After a hellish week of failed negotiations, offers that never materialized, and a kerfuffle with a bank teller (long story), I decided that Sunday was going to be my “R-Day”–a day to relax, recover, and regroup.
It’s been a while since I roamed the streets of quaint little Skippack–a little village of a town teeming with antique shops, boutiques, cafés, and vintage cars (you half expect to see Roger Moore tooling down the main drag in his Aston Martin). Its mellow, soothing vibe was just what I needed to unwind.
That and lobster benedict.
I’m well aware that I sound like a pretentious one-percenter (though nothing could be further from the truth), but I do love a good brunch. There’s perhaps no meal whose merits are more debated than the hazy, gray-area space that lies somewhere between breakfast and lunch or, more accurately, between “I-don’t-rise-from-my-1,000-thread-count-sheets-before-11 AM” and “I-don’t-do-lunch-like-the-commoners.” Brunch is one of those strange rituals that has evolved and become more approachable but has somehow managed to hold on to its old money roots. Nowadays, even ironically cool hipsters are boarding the brunch train and the only thing more satisfying than Sunday brunch is a summertime al fresco Sunday brunch. It has become the “It” meal–a time when ladies sip mimosas in their Lily Pulitzer dresses, men don seersucker shorts and Sperry topsiders, and the come-as-you-are set rock their favorite band t-shirt and jeans and come together and nosh on everything from light fare to burgers.

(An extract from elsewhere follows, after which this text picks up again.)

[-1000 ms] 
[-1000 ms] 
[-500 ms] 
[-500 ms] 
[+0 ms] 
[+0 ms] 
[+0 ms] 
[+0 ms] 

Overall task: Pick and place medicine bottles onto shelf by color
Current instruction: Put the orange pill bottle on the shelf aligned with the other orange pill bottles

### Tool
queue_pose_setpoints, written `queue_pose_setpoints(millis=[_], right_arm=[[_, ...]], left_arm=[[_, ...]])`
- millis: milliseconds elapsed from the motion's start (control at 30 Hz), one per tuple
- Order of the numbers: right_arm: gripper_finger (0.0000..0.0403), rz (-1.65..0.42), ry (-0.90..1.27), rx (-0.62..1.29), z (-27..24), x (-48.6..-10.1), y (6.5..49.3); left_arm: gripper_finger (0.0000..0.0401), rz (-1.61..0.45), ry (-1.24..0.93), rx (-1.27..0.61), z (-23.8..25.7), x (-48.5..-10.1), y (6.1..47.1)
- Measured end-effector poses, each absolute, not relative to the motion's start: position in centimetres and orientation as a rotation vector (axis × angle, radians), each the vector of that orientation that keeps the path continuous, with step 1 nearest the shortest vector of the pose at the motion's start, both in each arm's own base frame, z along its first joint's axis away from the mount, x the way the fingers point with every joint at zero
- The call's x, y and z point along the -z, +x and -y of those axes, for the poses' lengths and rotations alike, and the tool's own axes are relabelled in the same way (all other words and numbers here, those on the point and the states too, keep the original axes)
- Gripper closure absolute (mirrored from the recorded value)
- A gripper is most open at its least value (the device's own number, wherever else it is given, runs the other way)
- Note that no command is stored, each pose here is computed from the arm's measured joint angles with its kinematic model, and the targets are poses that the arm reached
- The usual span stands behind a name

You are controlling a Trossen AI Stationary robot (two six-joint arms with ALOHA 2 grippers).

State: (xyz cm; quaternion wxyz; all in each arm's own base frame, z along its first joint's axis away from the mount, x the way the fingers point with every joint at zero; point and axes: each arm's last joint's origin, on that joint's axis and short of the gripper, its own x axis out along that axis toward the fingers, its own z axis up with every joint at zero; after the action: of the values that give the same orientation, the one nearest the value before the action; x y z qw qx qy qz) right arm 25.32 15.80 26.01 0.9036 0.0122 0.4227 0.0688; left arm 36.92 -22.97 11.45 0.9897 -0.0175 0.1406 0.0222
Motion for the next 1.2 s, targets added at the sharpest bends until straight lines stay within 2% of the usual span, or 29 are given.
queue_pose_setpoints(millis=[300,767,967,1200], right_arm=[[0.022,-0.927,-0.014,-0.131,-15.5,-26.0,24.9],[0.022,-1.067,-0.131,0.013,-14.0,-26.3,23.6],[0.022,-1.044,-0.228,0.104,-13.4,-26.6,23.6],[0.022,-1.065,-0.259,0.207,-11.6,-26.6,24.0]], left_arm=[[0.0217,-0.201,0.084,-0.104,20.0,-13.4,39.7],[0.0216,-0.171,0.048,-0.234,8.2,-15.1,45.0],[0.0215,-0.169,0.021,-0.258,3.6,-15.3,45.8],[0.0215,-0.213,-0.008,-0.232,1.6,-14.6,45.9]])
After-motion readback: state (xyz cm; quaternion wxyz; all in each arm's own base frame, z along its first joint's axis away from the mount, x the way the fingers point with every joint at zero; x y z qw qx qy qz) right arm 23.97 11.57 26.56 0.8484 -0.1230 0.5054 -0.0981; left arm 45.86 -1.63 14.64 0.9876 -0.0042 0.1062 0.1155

Skippack’s Parc Bistro is situated in a refurbished farmhouse-style inn with a sunbathed cobblestoned patio out back that proves to be the perfect setting for a lazy Sunday brunch. A succinct menu of bistro fare like shrimp cocktail, steak frites, a spinach and fontina omelette, and crabcakes with housemade remoulade are simple but done well. Not surprisingly though, the lobster benedict–a glorious lobster, hollandaise, and perfectly poached egg affair atop a buttery, toasted baguette–is the highlight of the menu and pairs nicely with a mimosa crafted with fresh-squeezed orange juice. For those leaning more toward lunch, there’s a selection of wood-fired pizzas as well.
Turns out, good food does feed the soul. I’m raising my mimosa glass and toasting to, hopefully, a better week ahead.